2016, d. The Duffer Bros.

It's been a year...a whole year since Stranger Things debuted.  Hell it didn't so much debut as catch fire and roll screaming down the hall.  This thing was H-O-T hot a year ago.  Early notice from the Weekly Planet podcast had me on the lookout for the show's arrival, and when it came I couldn't trumpet its praises higher.  From the opening title sequence, with it's John Carpenter-inspired theme pulsating and thudding as it reveals its retro-Stephen King bookjacket font (ITC Benguiat), an ominous red radiating mutely against a stark black backdrop, I was in.  Then title cuts over to the chapter heading, again a stark, but solid, red font against the same black backdrop, only the red drops out, revealing an image behind it, as the text floats forward, larger and larger, revealing more and more of the image, the text becoming too large to be contained on screen, until its gone altogether.



The rest of the show could have been complete dross, but I would have still loved it for only these few touches.  The evocation of the 1980's is the intent of this opening sequence and it achieves it irrefutably.   It's strange to be so in love with the opening credits of a TV show, but really, I can't remember any TV credits sequence that enthused me to this degree where I don't want the credits to end.




With most shows, when binge watching, the credits become a hindrance, a time suck, they just get in the way of watching more of the show.  With Stranger Things they're chapter markings, a stopping and starting point.  They are an essential tone setter (and resetter).  If you've stepped away then you're instantly transported back into the mood of the show with the credits.  If you've just completed the previous episode then this acts as an interstitial, the chapter title providing a little foreshadowing and the zoom in setting the scene for this next stage.

Beyond the credits is one of the best TV experiences I've ever had.  It's a nostalgia bomb, sure, but even if you weren't a child of the 80's it's so true to the era that it feels of the era, not retro.  The details seem so precise (though I'm told a couple of the songs on the soundtrack are anachronistic, debuting after the time setting of the show)... the wardrobes are garishly spot-on (not so flattering as "retro" shows tend to make the style of the time), the living spaces are absurdly busy with meticulous details (very little of which seems incongruous to its environment), and technology is right where it should be.
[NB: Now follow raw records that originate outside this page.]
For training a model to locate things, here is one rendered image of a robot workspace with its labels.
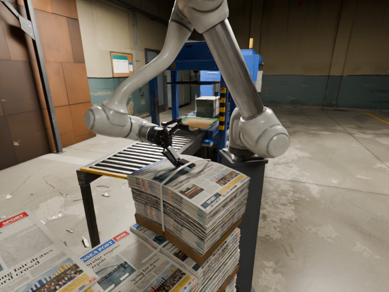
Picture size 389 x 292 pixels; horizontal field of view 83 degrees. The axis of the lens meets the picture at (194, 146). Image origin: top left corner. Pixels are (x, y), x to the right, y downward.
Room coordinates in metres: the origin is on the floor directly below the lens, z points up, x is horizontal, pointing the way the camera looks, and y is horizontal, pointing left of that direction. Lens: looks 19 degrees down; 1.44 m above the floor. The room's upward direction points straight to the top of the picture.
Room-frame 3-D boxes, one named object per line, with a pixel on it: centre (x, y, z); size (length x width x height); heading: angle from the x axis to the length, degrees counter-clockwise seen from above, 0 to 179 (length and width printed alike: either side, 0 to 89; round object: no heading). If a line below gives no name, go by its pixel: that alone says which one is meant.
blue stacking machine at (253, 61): (5.40, -0.98, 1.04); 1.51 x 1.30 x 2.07; 160
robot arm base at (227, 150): (1.16, -0.26, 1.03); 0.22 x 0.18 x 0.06; 13
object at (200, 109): (3.40, -0.21, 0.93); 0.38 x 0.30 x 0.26; 160
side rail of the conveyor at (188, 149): (1.82, 0.09, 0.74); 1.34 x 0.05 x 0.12; 160
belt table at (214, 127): (2.86, -0.02, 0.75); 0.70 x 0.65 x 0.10; 160
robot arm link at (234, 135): (1.13, -0.27, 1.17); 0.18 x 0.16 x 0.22; 14
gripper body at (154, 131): (0.87, 0.13, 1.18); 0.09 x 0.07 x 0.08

The King/Carpenter vibe permeates the show, it fuels it.  It's the perfect homage-slash-mashup of the two gentlemen's works in the 70's and early-80's, and yet it does it with such a modern sense of pacing and storytelling that it's totally of-the-now.  The Duffer Brothers don't just look to their primary influences, but outside ones as well, there's aspects of James Cameron, John Hughes, and certainly others I'm not even cluing into.  As a result, we have a nearly perfect show (#justiceforBarb) that I have a feeling will actually be timeless.  The acting is superb, the effects are utterly effective, and the nuances are note perfect.

The only problem with Stranger Things might be it becoming a victim of its own success.  So hugely popular the first season became, that the worry is a follow-up tries too hard to replicate it or tries too hard not too.  Expectations are high for Season 2, probably too high, which may lead only to disappointment and dragging down what has already come.